Integrity Checks in AWS

211 views
Skip to first unread message

Elise Tanner

unread,
Feb 1, 2021, 10:35:16 AMFeb 1
to Digital Curation
We have been using DuraCloud services for a number of years now. I'm currently looking into our options to reduce costs as our storage needs grow. I'm new to AWS and am finding the wealth of AWS information online quite overwhelming. 

I'm trying to find out if AWS S3 and Glacier can provide data integrity reports the same way DuraCloud does? If so, does it require a special utility or use of command line? Is the process automated in any way or completely manual?

Would using an external packing tool that integrates integrity checking, like Bagger, work with AWS?

Any insight about AWS and integrity checking/monitoring would be very helpful. Thanks!

Best,
Elise

  --
Elise Tanner | Director of Digital Projects and Initiatives
Center for Arkansas History and Culture
University of Arkansas at Little Rock
501-320-5770 | emta...@ualr.edu | ualr.edu/cahc
facebook.com/ualrcahc | twitter.com/ualrcahc
she/her/hers

Jorrit Poelen

unread,
Feb 1, 2021, 11:09:45 AMFeb 1
to digital-...@googlegroups.com, Elise Tanner

Hi Elise -

Checking the integrity of archives is important and, as you probably now, requires to retrieve and check the stored files and verify their contents independent of the storage solution.

AWS, like other "cloud" providers, uses the "Hotel California" model - making it "free" to upload, but costly to store and retrieve files. In this model, you can checkout (or quit) anytime you'd like, but you can never leave, especially when you are constrained by small or inflexible budgets and are maintaining large archives.

I am maintaining archives in the order of 1TB and have just recently moved out of AWS because of concerns of vendor lock-in and related budget issues. Now, I am using a custom solution (with integrity checks) in combination with georedundant mirrors and offline backups on a hard disk I can put in a drawer.

How did you factor in the cost of periodic data retrieval to independently verify the integrity of your archives? How large is your archive? 1TB? 100TB?

Curious to hear your thoughts,

-jorrit
--
You received this message because you are subscribed to the Google Groups "Digital Curation" group.
To unsubscribe from this group and stop receiving emails from it, send an email to digital-curati...@googlegroups.com.
To view this discussion on the web visit https://groups.google.com/d/msgid/digital-curation/ff4e5322-6d2a-4afa-bd39-220bfde7d3f7n%40googlegroups.com.

Elise Tanner

unread,
Feb 1, 2021, 12:08:10 PMFeb 1
to Jorrit Poelen, digital-...@googlegroups.com
Thanks for the info, Jorrit.

I didn't factor in the retrieval costs related to verifying the integrity, so it's good to know that I need to do that. We are looking for a combination of S3 and Glacier storage. I'm not sure how much we will need at S3, but a minimum of 6TBs to start. We would ideally like to get everything into dark storage, which I estimate in the 20TB-30TB range right now.

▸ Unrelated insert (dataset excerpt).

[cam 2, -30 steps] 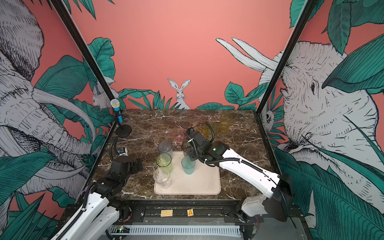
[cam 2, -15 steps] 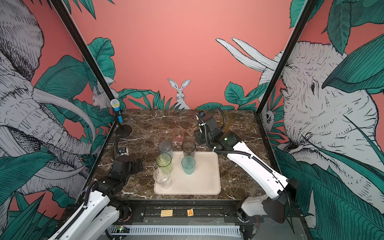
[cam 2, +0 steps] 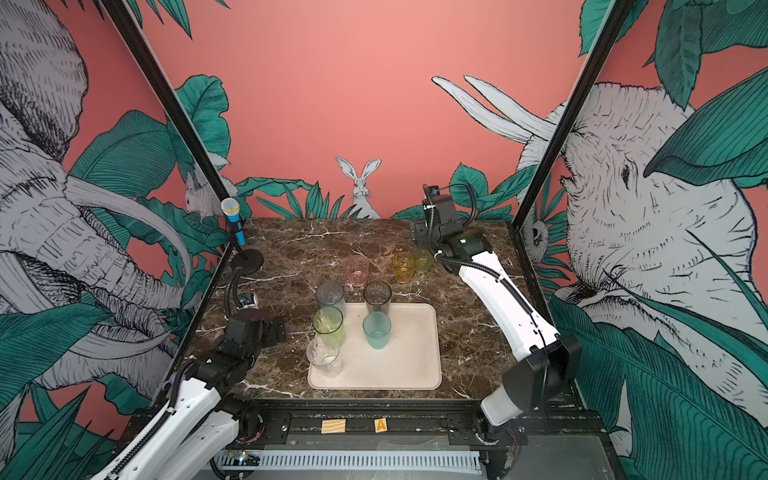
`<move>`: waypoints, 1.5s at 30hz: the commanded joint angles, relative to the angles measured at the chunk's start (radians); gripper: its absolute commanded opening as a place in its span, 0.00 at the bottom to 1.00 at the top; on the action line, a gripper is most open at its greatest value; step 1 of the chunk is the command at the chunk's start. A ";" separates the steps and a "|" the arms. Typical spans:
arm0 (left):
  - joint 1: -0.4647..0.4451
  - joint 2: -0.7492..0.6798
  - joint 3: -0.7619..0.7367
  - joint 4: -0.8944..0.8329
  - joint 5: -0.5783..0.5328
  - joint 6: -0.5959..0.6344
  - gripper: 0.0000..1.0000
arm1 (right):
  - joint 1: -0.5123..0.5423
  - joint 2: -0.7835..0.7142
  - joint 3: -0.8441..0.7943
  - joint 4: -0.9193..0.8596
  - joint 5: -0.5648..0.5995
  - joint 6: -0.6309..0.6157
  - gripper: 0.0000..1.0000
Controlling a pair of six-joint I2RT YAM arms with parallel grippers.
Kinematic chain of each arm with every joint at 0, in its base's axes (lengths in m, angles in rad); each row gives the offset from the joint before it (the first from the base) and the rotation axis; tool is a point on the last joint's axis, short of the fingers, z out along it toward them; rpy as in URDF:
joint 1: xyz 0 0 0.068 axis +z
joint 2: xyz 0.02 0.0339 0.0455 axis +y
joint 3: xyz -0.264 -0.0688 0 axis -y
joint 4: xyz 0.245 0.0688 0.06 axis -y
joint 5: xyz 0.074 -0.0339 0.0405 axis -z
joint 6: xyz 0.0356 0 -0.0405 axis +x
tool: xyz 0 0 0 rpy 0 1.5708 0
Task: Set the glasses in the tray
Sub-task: 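Raise the right gripper and move it over the yellow tumbler, then lower the open right gripper around the yellow tumbler's rim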
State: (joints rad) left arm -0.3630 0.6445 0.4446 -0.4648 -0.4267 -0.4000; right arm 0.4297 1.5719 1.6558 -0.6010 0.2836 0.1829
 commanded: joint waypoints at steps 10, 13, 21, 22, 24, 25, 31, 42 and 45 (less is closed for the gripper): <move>0.003 -0.038 0.022 -0.016 -0.007 -0.019 1.00 | -0.200 0.199 0.181 -0.027 -0.104 0.116 0.92; 0.003 -0.041 0.022 -0.016 -0.007 -0.019 1.00 | -0.245 0.243 0.207 -0.038 -0.130 0.150 0.93; 0.002 -0.050 0.016 -0.020 -0.005 -0.024 0.99 | -0.340 0.378 0.287 -0.131 -0.180 0.257 0.99; 0.004 -0.051 0.015 -0.019 -0.005 -0.024 1.00 | -0.348 0.390 0.293 -0.140 -0.188 0.265 0.99; 0.003 -0.051 0.016 -0.018 -0.005 -0.025 0.99 | -0.362 0.413 0.301 -0.149 -0.213 0.275 0.98; 0.003 -0.051 0.015 -0.018 -0.004 -0.024 1.00 | -0.369 0.422 0.305 -0.154 -0.220 0.282 0.99; 0.003 -0.051 0.016 -0.021 -0.004 -0.025 0.99 | -0.398 0.467 0.315 -0.159 -0.257 0.293 0.99; 0.003 -0.059 0.016 -0.026 -0.001 -0.026 1.00 | -0.414 0.532 0.351 -0.178 -0.286 0.304 0.98; 0.002 -0.062 0.013 -0.028 -0.002 -0.028 1.00 | -0.414 0.547 0.357 -0.181 -0.300 0.303 0.97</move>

Would you mind sharing the custom solution you use now? Thanks again.

Best,
Elise
 

Jorrit Poelen

unread,
Feb 1, 2021, 12:10:44 PMFeb 1
to Elise Tanner, digital-...@googlegroups.com

Hey Elise -

I am using rsync for mirroring and a specialized home grown tool called "Preston" (https://preston.guoda.bio) to reliably reference, clone and verify a large, ever growing, collection of biodiversity datasets and their origins.

Hosting is via https://hetzner.de where I rented a 2x1.5 TB server with unlimited bandwidth for ~ $20 /  mo. Mirrors include the Internet Archive, Zenodo, a server at an academic institution and periodic incremental downloads to local hard disks (bought around the corner at a local retailer) via a customer grade internet connection for offline access.

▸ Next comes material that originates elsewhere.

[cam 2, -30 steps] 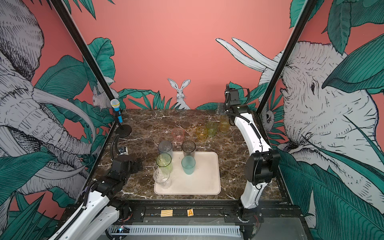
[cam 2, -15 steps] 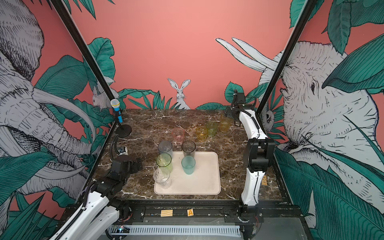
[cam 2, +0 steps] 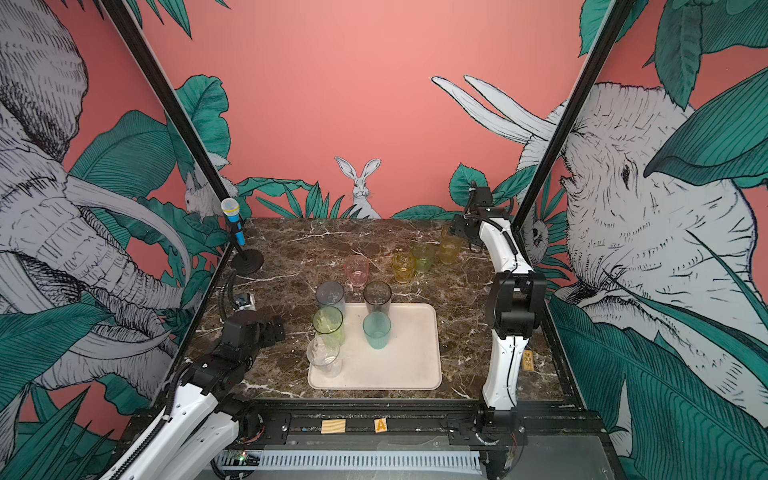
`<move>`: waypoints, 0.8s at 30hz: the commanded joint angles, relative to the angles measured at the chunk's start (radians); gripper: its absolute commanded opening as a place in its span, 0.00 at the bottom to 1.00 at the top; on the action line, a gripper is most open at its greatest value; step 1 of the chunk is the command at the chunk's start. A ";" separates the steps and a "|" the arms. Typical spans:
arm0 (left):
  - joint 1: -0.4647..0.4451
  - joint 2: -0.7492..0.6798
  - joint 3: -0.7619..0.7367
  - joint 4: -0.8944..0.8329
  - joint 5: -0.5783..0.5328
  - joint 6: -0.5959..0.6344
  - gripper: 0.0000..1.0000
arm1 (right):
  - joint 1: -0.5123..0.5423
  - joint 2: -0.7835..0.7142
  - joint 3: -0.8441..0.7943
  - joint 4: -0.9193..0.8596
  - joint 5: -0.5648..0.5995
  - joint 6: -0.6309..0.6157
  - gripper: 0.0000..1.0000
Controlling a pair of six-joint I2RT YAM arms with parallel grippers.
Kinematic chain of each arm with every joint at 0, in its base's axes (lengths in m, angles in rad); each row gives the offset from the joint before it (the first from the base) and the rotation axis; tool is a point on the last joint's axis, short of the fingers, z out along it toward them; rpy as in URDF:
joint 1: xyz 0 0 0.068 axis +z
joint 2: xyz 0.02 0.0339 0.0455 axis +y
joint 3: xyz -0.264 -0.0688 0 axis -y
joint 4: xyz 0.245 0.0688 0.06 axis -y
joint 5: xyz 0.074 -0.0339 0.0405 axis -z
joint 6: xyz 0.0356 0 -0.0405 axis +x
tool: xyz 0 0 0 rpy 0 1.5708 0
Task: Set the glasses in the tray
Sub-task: 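Lower the open right gripper around the yellow tumbler's rim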
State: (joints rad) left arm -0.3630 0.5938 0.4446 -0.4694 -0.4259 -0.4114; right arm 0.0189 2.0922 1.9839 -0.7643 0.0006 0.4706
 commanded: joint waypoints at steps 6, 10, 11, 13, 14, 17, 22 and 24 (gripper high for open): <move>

Happy to share more info if you'd like.

thx,

-jorrit

Eric Lopatin

unread,
Feb 1, 2021, 6:27:26 PMFeb 1
to digital-...@googlegroups.com, Elise Tanner

Hi Elise,

 

With regard to S3 and Glacier, AWS provides entity tags (eTags) to help with fixity checking via the AWS CLI. They’re somewhat tricky to use, as the hash returned may be not always be in the form of an MD5 digest. This depends on how the object was added to the S3 bucket, the type of encryption used, and if a multipart upload took place (objects over 5GB).

 

Because of this added complexity, the service we’ve built in-house to perform fixity checking does not depend on eTags. It instead works with a SHA-256 digest that is stored as metadata alongside the object on ingest. We’ve also done this because of a need to work across cloud storage providers (AWS, Qumulo, and Wasabi). So regardless of where an object is pulled from for checking, the same implementation can be used to fetch the object + metadata and compare the digest value to that of the local copy as well as a known truth in a central database.

 

Hope this info is helpful,

 

Best,

Eric

 

Eric Lopatin | Product Manager, Digital Preservation

California Digital Library | University of California Curation Center (UC3)

Image removed by sender. 

--
You received this message because you are subscribed to the Google Groups "Digital Curation" group.
To unsubscribe from this group and stop receiving emails from it, send an email to digital-curati...@googlegroups.com.

andrew....@aptrust.org

unread,
Feb 2, 2021, 8:21:40 AMFeb 2
to Digital Curation
Hi Elise,

APTrust maintains about 150TB of storage on AWS, and we implement a practice similar to what Eric describes: calculate our own fixity, tag each object with our calculated fixity, and keep a copy of all known fixities in our database.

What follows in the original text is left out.